“Los médicos no me dan
respuestas. Hablan con metáforas”. Así hablaba una joven que pedía una muerte digna.
No la tuvo, al morir pesaba 18 kilos. Por fortuna, ahora la dignidad última se discute
en el Senado.
Sólo a los seres humanos nos es difícil
morir. Sobre todo en estos tiempos en los que la tecnología abre la posibilidad
de un encarnizamiento terapéutico más allá de los límites de un cuerpo que no
quiere más. Morimos solos, desnudos bajo una sábana blanca, iluminados injuriosamente
por la luz blanca de la terapia intensiva.
No siempre fue así.
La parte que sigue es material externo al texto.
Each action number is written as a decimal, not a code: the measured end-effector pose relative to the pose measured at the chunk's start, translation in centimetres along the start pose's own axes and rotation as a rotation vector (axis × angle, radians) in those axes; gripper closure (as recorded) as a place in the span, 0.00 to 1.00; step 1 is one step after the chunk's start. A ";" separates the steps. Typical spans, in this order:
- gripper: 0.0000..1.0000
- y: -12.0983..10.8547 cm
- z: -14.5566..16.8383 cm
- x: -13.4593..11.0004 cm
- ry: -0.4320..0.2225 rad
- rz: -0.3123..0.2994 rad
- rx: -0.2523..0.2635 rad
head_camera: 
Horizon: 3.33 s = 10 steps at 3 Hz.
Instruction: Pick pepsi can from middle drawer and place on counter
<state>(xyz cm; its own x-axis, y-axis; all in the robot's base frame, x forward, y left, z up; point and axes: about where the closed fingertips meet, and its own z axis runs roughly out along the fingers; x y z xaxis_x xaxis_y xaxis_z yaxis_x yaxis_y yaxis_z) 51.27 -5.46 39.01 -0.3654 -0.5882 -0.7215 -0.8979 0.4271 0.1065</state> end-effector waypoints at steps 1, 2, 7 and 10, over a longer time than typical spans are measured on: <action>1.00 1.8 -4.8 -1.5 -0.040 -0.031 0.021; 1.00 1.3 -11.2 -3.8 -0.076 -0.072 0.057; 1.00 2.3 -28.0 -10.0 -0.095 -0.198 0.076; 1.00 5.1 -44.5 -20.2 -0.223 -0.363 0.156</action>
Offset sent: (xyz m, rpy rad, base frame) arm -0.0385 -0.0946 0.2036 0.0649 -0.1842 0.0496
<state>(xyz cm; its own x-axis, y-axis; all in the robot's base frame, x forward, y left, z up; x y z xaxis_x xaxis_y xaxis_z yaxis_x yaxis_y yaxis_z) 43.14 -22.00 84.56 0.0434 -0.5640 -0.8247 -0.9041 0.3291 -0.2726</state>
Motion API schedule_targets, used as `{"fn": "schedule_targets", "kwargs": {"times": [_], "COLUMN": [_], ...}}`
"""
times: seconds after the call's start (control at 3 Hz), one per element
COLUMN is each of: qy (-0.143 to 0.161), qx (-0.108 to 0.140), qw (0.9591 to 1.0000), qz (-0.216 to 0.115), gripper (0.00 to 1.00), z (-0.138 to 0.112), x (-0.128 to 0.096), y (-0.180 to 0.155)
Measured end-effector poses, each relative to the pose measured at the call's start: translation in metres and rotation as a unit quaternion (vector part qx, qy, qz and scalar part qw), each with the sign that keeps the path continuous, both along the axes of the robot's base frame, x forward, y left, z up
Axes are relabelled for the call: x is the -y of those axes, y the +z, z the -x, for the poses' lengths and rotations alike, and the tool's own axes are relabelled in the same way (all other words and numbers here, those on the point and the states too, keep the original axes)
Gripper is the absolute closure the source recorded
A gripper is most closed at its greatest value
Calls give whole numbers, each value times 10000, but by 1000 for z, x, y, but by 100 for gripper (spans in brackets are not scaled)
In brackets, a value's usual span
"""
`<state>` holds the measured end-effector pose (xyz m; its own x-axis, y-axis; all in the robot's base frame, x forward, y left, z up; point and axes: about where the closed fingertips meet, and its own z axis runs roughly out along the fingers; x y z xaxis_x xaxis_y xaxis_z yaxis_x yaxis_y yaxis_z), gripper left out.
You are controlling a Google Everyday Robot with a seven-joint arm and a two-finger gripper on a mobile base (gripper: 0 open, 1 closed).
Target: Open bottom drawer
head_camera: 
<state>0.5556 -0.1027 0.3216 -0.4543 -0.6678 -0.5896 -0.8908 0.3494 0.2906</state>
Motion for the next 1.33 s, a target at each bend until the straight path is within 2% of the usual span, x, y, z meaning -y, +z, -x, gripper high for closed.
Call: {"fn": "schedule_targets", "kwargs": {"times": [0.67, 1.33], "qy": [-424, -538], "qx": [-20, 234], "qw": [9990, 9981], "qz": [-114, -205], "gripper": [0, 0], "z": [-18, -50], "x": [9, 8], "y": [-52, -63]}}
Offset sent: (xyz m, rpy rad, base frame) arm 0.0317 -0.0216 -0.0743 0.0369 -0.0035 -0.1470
Hubo un
tiempo en que moríamos en la misma cama en que habíamos nacido, rodeados de los que queríamos, creyendo en
un trasmundo. “En las sociedades tradicionales –decíamos en nuestro libro Vivir la muerte. Historias de vida y de muerte entre 1610 y 1810- la muerte era una cosa
natural. Lo que sobraba era el dolor inútil. Por eso cuando alguien agonizaba
padeciendo en vano era corriente que se llamara al despenador. Era el modo en que los vivos facilitaban el paso de los
que casi ya no lo eran al más allá”.